Saved entries:
◇ ◇ ◇ ◇ ◇ ◇ ◇
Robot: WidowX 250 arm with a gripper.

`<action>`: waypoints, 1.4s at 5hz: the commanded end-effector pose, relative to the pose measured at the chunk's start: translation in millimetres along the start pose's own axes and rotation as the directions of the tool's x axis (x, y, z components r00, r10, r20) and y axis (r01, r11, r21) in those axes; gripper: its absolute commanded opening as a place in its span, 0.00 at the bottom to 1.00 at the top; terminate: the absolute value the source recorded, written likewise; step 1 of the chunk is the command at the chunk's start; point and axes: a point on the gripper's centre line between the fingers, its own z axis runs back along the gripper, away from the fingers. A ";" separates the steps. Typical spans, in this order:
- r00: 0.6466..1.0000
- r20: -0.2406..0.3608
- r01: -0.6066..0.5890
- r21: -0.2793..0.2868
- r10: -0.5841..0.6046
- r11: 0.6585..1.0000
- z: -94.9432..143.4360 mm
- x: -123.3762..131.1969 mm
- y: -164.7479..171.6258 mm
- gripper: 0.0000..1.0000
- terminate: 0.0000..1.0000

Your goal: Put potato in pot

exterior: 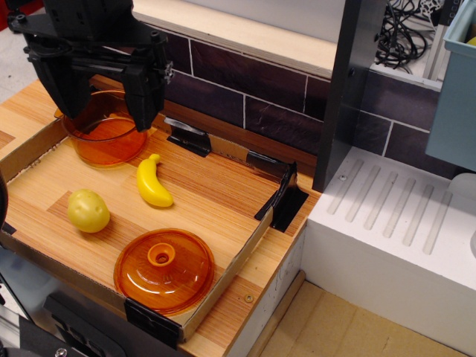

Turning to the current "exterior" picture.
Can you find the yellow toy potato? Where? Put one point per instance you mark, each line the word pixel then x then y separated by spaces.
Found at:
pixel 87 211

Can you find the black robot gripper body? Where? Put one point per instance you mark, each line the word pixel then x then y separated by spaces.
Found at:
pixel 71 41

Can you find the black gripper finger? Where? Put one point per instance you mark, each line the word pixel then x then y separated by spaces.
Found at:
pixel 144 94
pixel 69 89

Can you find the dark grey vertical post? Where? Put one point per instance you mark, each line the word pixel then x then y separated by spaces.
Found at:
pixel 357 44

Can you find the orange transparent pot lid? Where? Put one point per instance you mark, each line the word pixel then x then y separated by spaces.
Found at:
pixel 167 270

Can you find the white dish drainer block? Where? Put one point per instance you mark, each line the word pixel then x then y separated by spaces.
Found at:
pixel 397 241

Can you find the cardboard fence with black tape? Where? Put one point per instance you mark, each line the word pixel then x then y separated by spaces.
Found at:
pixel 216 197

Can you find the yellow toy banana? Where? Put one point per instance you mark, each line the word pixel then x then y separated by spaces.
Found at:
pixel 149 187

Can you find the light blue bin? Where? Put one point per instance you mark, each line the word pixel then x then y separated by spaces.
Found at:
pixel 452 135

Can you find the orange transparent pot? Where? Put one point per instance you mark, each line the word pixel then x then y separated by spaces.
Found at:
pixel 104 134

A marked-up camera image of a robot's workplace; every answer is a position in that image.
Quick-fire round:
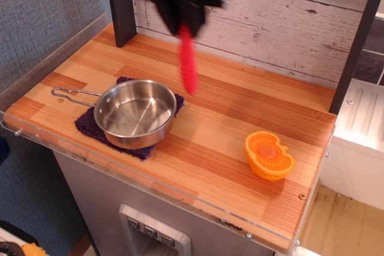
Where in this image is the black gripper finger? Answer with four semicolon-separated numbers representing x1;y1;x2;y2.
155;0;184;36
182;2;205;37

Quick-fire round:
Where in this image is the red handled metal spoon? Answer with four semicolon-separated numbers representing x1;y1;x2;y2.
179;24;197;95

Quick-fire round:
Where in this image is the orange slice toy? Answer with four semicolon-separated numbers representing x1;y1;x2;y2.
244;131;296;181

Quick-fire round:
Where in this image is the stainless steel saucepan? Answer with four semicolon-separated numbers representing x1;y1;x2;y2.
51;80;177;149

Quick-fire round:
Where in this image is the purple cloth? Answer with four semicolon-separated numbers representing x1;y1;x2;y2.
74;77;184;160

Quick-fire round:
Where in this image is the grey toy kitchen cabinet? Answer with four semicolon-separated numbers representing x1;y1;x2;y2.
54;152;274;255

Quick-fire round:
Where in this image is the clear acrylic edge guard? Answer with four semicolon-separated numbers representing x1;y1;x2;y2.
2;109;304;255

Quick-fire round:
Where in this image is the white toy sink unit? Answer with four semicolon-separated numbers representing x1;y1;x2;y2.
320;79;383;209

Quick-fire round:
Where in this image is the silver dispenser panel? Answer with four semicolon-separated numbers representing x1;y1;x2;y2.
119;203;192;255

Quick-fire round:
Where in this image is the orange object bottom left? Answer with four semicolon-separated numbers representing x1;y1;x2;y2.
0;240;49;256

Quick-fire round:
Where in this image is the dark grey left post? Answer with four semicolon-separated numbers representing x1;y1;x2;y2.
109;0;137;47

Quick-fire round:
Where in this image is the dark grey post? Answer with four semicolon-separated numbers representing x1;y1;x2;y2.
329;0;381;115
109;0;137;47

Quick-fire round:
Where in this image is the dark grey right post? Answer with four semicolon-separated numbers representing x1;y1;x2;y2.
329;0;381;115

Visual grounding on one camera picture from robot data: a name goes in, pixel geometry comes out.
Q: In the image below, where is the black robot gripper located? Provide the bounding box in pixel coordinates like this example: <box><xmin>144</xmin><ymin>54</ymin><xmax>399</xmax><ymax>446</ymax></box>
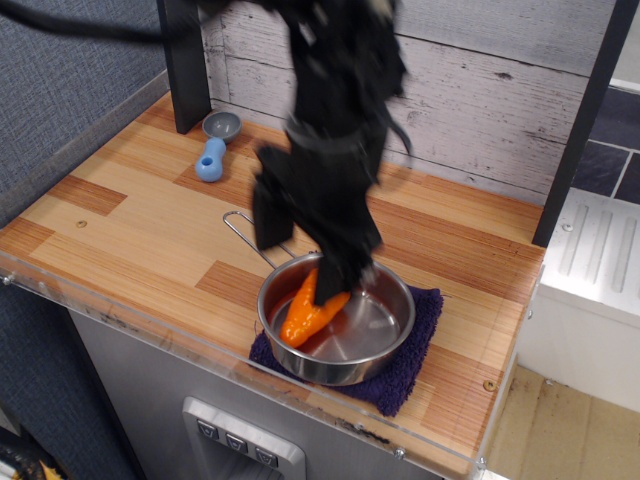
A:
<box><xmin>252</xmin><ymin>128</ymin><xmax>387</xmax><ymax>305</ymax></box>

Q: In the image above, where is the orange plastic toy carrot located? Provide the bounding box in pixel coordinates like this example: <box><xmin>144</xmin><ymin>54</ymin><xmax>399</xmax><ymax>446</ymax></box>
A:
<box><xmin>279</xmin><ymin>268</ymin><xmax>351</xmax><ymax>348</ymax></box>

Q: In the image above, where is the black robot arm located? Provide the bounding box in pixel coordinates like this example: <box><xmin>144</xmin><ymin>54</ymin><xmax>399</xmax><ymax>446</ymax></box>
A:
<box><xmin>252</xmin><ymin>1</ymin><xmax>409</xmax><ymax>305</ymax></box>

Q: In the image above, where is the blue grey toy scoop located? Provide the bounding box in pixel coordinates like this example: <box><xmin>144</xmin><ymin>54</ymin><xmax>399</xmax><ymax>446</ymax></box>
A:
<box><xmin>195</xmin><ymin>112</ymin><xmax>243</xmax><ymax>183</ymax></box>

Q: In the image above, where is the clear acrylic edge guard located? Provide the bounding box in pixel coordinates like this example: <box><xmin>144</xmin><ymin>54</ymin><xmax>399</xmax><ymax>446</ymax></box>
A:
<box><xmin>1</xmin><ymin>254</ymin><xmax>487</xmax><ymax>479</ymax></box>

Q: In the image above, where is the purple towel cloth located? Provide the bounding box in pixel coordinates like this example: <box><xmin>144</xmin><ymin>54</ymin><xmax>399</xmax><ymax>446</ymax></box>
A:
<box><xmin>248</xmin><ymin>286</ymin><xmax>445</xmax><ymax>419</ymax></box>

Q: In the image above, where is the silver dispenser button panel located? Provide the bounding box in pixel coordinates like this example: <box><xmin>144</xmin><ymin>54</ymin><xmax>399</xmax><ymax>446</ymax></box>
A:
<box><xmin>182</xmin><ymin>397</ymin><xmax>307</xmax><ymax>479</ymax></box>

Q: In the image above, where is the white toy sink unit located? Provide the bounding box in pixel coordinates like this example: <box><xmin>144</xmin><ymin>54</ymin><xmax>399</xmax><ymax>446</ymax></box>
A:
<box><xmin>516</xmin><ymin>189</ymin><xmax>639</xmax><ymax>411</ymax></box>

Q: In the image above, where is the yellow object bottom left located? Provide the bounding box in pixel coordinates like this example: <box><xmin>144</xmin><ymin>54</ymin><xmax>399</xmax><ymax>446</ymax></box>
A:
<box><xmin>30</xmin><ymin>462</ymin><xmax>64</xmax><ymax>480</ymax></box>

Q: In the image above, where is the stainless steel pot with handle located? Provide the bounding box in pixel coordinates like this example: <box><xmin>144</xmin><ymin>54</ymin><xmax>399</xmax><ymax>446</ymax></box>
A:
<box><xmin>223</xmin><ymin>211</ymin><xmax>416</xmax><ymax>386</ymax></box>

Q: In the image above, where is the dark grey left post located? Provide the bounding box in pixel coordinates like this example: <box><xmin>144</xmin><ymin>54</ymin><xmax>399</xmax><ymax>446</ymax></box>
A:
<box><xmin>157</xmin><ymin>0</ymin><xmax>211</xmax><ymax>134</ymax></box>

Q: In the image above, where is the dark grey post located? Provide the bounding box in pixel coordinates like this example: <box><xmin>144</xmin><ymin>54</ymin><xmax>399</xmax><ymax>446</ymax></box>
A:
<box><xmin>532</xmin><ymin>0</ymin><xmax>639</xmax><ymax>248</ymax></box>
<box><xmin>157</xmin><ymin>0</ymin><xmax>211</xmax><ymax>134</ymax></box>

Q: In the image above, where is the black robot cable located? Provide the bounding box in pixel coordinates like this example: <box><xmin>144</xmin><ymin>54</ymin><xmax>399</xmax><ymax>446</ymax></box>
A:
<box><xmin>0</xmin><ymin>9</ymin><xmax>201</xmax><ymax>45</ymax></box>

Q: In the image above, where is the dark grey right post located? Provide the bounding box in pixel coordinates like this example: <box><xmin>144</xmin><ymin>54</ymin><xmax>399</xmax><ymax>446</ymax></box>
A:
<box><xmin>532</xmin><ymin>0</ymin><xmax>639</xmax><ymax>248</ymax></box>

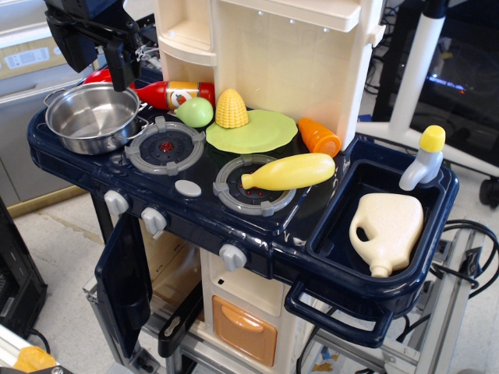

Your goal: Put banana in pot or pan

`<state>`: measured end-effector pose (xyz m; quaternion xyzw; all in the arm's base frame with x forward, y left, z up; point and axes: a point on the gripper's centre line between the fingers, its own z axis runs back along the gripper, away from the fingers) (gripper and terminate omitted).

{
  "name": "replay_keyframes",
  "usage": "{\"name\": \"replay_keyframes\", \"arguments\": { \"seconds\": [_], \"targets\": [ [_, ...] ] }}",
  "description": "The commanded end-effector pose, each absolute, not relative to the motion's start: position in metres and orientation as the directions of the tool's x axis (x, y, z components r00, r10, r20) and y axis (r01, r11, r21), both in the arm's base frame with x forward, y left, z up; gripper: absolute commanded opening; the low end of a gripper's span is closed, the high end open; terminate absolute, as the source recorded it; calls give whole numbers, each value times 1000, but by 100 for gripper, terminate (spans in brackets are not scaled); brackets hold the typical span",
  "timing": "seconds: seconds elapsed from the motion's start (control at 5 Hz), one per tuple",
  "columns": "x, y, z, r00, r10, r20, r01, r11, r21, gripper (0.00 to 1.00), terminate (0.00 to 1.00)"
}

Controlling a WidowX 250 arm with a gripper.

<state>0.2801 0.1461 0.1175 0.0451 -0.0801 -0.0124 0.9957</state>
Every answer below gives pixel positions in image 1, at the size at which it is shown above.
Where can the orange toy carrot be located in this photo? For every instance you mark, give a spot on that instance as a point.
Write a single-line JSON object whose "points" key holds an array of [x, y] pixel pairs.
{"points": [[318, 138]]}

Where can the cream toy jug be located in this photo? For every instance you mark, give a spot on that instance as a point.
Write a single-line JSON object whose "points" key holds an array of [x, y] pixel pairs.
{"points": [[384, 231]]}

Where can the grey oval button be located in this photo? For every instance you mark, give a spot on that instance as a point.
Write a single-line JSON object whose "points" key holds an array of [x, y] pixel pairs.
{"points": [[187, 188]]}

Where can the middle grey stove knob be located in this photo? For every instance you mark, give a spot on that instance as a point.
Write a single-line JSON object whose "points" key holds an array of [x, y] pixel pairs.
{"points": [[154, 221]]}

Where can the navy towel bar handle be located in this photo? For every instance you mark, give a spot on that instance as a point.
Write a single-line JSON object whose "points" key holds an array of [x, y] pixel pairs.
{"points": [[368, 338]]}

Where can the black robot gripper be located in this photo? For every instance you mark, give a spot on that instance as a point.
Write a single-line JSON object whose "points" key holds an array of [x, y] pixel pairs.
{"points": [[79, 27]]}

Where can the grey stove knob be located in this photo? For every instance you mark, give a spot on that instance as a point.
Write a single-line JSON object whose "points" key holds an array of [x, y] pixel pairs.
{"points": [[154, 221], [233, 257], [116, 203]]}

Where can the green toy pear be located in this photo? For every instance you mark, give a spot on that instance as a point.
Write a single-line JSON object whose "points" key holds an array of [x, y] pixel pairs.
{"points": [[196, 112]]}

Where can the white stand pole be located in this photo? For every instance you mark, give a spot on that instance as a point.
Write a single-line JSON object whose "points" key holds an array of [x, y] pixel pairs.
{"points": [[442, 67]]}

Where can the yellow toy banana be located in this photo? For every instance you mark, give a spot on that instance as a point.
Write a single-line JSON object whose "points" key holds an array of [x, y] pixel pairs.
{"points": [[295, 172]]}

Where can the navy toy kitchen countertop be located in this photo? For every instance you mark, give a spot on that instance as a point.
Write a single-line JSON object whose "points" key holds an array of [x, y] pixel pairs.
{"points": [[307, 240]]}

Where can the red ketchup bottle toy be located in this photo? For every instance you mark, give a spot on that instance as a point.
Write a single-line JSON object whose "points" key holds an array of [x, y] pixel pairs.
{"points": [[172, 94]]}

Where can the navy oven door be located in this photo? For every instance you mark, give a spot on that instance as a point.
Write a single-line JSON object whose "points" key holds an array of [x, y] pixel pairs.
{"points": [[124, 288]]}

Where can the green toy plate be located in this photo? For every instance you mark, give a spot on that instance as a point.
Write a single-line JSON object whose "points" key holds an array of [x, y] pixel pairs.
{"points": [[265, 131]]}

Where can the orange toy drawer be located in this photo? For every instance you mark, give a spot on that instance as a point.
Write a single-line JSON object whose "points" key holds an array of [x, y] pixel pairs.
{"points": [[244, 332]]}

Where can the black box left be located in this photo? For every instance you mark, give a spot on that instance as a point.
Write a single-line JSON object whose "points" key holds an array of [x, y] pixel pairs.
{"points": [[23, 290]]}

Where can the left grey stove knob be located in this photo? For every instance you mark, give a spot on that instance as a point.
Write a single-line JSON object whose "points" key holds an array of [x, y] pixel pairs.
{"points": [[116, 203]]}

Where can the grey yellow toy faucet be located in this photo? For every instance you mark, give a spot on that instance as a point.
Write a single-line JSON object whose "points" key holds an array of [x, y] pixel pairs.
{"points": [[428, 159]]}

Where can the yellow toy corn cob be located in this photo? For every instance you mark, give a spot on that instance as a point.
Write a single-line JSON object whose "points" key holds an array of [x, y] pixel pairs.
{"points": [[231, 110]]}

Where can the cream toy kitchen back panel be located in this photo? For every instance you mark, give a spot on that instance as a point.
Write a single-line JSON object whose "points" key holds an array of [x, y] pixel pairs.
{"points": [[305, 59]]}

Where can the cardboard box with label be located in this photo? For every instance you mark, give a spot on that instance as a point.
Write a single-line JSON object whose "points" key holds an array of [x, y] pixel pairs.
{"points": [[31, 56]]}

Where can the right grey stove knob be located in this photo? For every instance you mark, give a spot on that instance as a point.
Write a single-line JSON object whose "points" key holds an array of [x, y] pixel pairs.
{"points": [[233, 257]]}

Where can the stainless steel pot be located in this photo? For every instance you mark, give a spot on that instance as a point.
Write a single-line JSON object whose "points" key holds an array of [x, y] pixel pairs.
◇ ◇ ◇ ◇ ◇ ◇ ◇
Search the data for "cardboard". Copy every matching line.

Can you find the cardboard fence with black tape? Where? Put one point per instance you mark, each line the word pixel then x then y separated by spaces.
Where can the cardboard box with label be located in this photo? For every instance you mark, give a spot on that instance as a point.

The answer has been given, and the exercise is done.